Em 1922, no aniversário da cidade, Altivo voltou a Sebolas, de gravata,
para enfrentar não só sua mãe, como a ex-futura sogra, que já havia até arrumado
um noivo para a filha. O amor venceu, as mães ficaram com seu ódio e os filhos
se casaram e foram morar no Rio de Janeiro, onde Altivo alugou um velho casarão na rua Afonso Pena, na Tijuca, e abriu a sua pensão.
A clientela inicial era de alguns hóspedes da pensão em que havia trabalhado, a que logo se somaram novos fregueses, atraídos pela comida farta, saborosa e barata do seu Altivo, feita em um velho fogão a lenha. A pensão tinha
cinco quartos e cinco mesinhas na sala, e Maria ajudava nas compras, na arrumação e a servir a comida. Logo nascia o primeiro filho, que Maria chamou de
Antonio, cumprindo o prometido à mãe. Altivo ficou furioso, queria que tivesse
o seu nome.

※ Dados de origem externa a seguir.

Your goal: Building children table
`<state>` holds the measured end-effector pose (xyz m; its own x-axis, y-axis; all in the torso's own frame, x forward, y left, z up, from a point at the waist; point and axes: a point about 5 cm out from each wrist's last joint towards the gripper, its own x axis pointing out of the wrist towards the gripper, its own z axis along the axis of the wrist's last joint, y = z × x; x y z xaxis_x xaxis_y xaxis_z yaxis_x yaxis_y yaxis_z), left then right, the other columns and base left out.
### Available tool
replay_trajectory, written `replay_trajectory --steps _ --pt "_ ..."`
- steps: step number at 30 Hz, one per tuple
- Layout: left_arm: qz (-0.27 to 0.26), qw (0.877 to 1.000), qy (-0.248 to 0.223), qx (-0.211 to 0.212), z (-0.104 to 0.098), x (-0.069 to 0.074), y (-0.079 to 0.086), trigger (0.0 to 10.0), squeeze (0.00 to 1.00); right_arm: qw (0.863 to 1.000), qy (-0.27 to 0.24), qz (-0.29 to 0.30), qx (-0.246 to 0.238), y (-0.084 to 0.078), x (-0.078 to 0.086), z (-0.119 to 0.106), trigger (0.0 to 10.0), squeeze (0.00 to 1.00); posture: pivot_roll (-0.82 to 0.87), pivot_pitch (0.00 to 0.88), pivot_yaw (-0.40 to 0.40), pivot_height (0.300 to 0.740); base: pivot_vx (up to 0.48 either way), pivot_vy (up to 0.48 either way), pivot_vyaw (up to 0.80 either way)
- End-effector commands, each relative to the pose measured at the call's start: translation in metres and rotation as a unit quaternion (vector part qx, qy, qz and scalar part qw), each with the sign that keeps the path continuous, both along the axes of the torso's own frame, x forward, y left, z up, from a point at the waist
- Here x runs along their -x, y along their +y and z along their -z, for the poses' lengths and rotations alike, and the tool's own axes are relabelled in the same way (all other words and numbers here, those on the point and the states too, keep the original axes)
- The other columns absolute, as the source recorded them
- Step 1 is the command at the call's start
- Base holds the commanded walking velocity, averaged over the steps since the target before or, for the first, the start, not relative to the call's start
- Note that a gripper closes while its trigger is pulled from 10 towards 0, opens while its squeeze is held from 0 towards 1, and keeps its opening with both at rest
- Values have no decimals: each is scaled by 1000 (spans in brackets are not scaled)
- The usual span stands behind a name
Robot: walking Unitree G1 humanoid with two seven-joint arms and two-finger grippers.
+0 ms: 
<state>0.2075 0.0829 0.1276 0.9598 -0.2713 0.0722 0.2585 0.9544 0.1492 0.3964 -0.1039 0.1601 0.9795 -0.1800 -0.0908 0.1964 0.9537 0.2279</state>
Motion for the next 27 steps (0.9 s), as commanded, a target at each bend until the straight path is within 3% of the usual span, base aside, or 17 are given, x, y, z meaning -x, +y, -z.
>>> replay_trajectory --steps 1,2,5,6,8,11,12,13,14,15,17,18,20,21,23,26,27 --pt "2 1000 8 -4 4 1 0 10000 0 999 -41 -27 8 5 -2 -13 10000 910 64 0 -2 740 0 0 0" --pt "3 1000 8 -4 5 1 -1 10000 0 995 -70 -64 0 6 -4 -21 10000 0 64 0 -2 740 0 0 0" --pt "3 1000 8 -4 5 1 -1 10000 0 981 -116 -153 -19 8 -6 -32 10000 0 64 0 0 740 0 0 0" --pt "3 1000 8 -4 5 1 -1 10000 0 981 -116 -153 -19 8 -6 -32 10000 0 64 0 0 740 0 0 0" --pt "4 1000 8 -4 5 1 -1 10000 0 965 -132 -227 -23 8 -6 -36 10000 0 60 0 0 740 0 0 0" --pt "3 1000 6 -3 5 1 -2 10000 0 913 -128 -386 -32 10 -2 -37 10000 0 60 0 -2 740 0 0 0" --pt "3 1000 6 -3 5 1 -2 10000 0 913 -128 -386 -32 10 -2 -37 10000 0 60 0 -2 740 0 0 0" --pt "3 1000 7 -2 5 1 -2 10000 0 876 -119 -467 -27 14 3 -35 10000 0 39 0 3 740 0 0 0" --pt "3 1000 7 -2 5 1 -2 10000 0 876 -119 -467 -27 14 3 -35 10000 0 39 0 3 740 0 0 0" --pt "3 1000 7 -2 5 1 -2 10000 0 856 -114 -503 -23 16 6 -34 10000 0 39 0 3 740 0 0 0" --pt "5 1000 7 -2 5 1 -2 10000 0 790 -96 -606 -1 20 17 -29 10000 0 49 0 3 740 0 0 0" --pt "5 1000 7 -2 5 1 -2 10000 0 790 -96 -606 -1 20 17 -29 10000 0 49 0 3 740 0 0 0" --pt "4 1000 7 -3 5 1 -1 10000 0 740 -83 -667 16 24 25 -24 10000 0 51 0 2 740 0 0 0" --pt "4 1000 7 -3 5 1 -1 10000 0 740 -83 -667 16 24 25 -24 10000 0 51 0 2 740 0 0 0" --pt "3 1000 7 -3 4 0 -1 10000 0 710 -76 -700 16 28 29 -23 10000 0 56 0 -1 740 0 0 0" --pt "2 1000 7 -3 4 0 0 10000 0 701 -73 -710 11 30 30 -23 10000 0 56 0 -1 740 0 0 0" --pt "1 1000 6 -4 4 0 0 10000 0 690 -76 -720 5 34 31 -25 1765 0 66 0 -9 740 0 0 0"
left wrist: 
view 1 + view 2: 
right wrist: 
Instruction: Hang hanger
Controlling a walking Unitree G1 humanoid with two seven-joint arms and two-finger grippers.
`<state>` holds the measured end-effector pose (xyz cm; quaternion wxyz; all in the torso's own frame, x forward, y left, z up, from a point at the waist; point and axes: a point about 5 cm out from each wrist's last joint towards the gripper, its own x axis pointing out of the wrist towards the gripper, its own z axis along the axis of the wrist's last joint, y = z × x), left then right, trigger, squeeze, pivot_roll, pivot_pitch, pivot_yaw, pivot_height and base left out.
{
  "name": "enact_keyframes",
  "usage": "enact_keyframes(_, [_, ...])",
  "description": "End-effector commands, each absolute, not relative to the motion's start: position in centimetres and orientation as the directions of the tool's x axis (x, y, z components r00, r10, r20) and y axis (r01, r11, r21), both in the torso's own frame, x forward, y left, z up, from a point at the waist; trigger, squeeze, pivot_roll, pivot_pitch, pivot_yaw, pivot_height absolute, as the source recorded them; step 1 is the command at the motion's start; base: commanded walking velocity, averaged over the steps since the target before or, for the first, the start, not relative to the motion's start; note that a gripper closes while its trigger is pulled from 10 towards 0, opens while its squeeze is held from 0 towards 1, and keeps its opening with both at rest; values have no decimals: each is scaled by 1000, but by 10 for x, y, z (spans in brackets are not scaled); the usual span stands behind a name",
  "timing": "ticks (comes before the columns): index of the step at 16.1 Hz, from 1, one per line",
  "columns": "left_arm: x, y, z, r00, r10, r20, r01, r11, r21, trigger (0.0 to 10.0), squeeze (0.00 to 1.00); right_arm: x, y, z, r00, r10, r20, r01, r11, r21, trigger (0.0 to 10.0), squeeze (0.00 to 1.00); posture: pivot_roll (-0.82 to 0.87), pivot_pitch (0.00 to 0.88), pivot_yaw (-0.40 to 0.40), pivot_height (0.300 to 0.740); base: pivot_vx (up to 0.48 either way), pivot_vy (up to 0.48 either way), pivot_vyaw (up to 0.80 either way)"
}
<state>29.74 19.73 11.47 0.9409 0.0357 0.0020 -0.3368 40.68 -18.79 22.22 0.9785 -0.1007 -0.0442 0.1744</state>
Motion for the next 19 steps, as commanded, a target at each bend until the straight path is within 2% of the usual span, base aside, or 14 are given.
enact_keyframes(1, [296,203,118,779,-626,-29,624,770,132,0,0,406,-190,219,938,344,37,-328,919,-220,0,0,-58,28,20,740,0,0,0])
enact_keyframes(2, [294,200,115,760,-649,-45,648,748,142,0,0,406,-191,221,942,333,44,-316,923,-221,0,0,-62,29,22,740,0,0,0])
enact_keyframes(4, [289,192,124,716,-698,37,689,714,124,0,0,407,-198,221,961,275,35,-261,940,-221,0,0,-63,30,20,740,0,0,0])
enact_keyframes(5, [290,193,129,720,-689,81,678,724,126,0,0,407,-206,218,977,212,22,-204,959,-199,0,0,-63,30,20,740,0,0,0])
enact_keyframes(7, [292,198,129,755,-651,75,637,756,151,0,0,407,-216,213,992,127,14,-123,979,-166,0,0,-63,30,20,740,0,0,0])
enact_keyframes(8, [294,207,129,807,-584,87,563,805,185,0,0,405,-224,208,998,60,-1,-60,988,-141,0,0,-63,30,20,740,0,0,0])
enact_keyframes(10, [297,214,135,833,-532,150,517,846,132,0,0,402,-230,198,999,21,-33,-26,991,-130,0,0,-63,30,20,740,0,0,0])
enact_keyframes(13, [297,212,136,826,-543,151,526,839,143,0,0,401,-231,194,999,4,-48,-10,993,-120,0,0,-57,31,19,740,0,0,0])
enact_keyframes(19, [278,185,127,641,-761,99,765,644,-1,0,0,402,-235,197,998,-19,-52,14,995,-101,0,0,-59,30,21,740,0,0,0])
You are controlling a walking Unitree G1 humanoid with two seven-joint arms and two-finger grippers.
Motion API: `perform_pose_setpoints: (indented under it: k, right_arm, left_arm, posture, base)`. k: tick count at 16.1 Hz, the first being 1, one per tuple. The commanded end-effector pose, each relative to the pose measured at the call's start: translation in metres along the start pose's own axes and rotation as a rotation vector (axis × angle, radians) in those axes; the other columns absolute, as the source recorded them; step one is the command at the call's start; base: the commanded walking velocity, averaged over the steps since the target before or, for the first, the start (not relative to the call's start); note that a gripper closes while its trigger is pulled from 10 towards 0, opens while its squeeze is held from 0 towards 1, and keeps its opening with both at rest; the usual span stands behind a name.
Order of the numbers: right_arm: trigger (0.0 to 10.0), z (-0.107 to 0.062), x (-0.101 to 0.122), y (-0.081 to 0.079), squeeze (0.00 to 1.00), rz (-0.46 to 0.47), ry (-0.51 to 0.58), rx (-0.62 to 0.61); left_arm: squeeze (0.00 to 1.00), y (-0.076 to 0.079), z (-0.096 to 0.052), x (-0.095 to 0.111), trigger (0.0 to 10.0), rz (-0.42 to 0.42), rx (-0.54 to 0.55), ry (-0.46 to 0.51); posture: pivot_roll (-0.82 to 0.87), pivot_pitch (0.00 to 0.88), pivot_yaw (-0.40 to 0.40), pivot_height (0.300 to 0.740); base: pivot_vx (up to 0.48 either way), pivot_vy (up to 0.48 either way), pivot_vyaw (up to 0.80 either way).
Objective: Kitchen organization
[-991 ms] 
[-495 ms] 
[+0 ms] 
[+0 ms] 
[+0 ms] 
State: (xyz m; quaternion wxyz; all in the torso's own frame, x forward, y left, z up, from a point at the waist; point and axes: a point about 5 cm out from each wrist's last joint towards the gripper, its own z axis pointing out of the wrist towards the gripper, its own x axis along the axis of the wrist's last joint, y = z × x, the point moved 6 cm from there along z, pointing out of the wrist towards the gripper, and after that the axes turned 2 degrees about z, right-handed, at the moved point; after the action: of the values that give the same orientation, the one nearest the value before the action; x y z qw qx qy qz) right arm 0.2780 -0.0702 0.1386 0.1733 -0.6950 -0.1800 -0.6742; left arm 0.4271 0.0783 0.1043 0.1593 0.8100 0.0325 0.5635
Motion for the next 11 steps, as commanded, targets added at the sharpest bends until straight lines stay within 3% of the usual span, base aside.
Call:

Maria prometeu que o próximo teria, mas ele emburrou e disse que
depois não queria mais.
Quando o segundo filho nasceu, Altivo foi o nome escolhido de comum
acordo. Com suave firmeza, a católica e recatada Maria conseguia tudo do alegre
e festeiro Altivo e comandava a vida do casal — da cozinha para fora — enquanto criava os filhos: Antonio, Altivo, Hugo, Maria Aparecida, José, Isolda, Luzia,
João, Luiz, Maria Imaculada, Anna Maria e finalmente Sebastião.